Expression of arylamine N-acetyltransferase in human intestine


Background—Arylamine N-acetyltransferases in humans (NAT1 and NAT2) catalyse the acetylation of arylamines including food derived heterocyclic arylamine carcinogens. Other substrates include the sulphonamide 5-aminosalicylic acid (5-ASA), which is an NAT1 specific substrate; N-acetylation of 5-ASA is a major route of metabolism. NAT1 and NAT2 are both polymorphic.
Aims—To investigate NAT expression in apparently healthy human intestines in order to understand the possible role of NAT in colorectal cancer and in the therapeutic response to 5-ASA.
Methods—The intestines of four organ donors were divided into eight sections. DNA was prepared for genotyping NAT1 and NAT2 and enzymic activities of NAT1 and NAT2 were determined in cytosols prepared from each section. Tissue was fixed for immunohistochemistry with specific NAT antibodies. Western blotting was carried out on all samples of cytosol and on homogenates of separated muscle and villi after microdissection.

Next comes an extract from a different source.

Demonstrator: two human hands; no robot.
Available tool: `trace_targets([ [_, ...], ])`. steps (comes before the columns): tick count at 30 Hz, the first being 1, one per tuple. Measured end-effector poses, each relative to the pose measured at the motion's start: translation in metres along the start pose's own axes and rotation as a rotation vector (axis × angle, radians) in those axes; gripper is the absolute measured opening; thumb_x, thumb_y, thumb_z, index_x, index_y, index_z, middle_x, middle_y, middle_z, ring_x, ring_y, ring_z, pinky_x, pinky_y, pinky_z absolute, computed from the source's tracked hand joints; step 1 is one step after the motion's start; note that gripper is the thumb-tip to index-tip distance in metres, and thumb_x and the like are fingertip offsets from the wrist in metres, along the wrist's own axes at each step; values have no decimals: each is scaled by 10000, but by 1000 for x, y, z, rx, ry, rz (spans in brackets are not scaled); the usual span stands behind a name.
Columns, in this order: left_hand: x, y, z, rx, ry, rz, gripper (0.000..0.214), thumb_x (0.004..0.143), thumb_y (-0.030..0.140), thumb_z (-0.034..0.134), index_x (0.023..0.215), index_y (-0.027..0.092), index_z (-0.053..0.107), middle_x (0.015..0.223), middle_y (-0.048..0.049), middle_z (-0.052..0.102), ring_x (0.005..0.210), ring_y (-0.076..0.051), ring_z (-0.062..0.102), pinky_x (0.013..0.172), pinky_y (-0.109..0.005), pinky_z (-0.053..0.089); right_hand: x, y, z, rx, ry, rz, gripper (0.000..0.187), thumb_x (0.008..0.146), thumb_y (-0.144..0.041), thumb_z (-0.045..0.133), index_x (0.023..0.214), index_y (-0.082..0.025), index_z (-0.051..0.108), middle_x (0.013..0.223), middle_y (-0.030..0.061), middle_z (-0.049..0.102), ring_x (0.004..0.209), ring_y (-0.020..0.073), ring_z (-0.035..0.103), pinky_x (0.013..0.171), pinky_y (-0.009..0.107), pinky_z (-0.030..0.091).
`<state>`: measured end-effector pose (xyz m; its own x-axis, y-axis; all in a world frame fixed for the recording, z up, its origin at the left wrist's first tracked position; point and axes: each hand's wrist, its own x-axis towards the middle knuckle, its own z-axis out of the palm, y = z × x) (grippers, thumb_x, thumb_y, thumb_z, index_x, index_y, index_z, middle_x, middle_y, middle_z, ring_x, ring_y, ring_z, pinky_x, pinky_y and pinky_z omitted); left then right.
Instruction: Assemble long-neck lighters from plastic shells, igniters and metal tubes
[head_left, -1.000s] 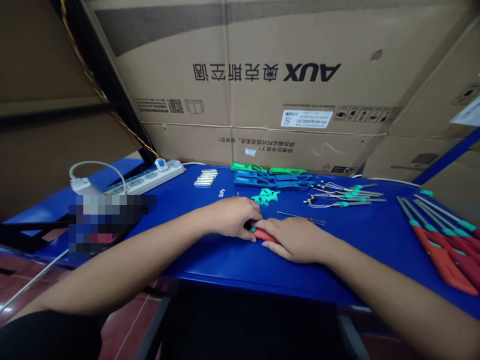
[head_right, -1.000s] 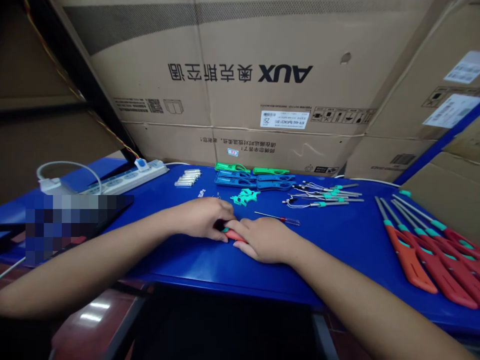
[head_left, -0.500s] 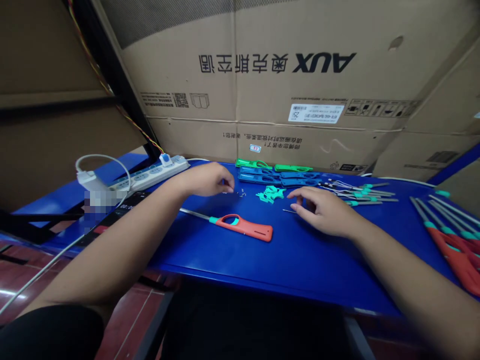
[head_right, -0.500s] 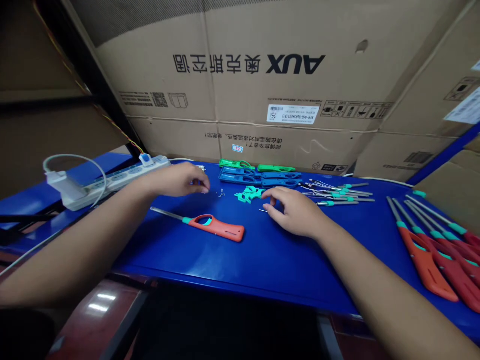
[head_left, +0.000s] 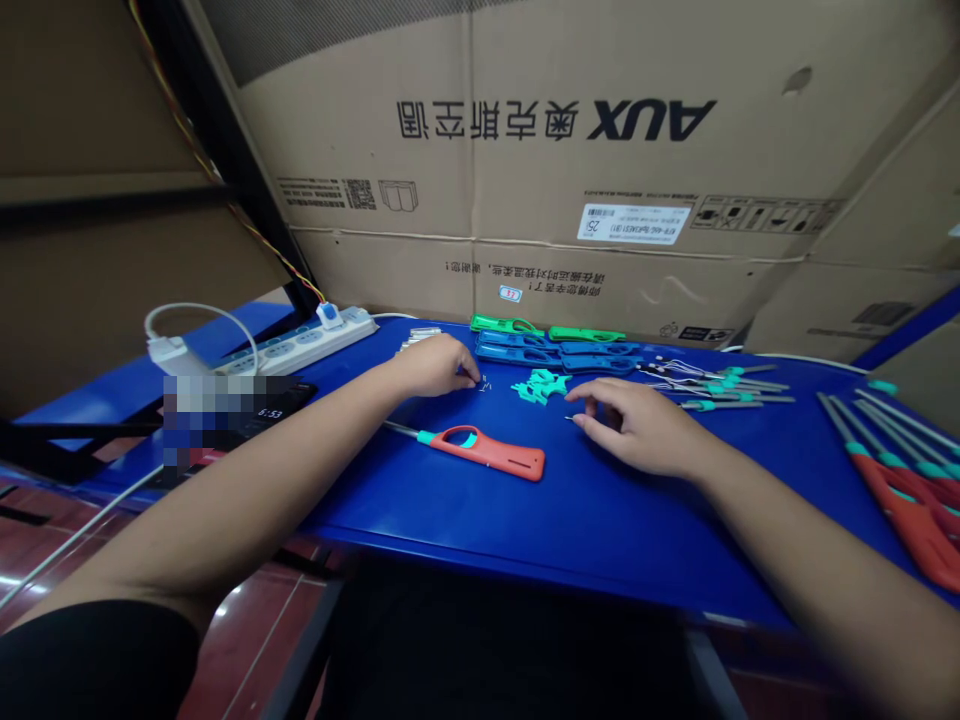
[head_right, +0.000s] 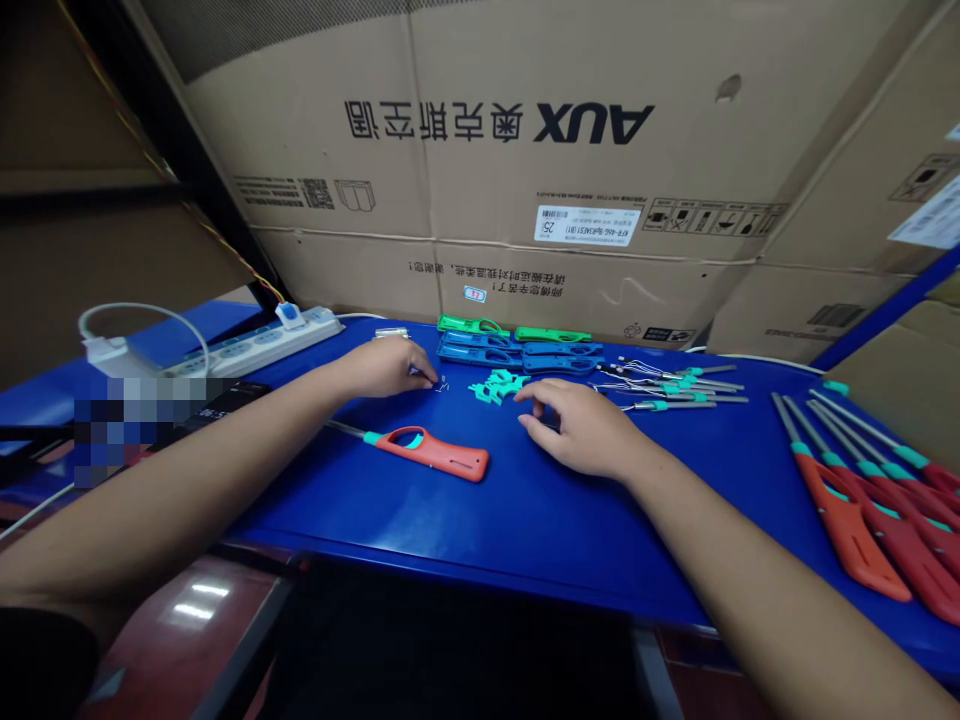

Results—NAT1 activity of all cytosols was greater than NAT2 activity. NAT1 and NAT2 activities correlated with the genotypes of NAT1 and NAT2 and with the levels of NAT1 staining determined by western blotting. The ratio of NAT1:NAT2 activities showed interindividual variations from 2 to 70. NAT1 antigenic activity was greater in villi than in muscle. NAT1 was detected along the length of the villi in the small intestine. In colon samples there was less NAT1 at the base of the crypts with intense staining at the tips.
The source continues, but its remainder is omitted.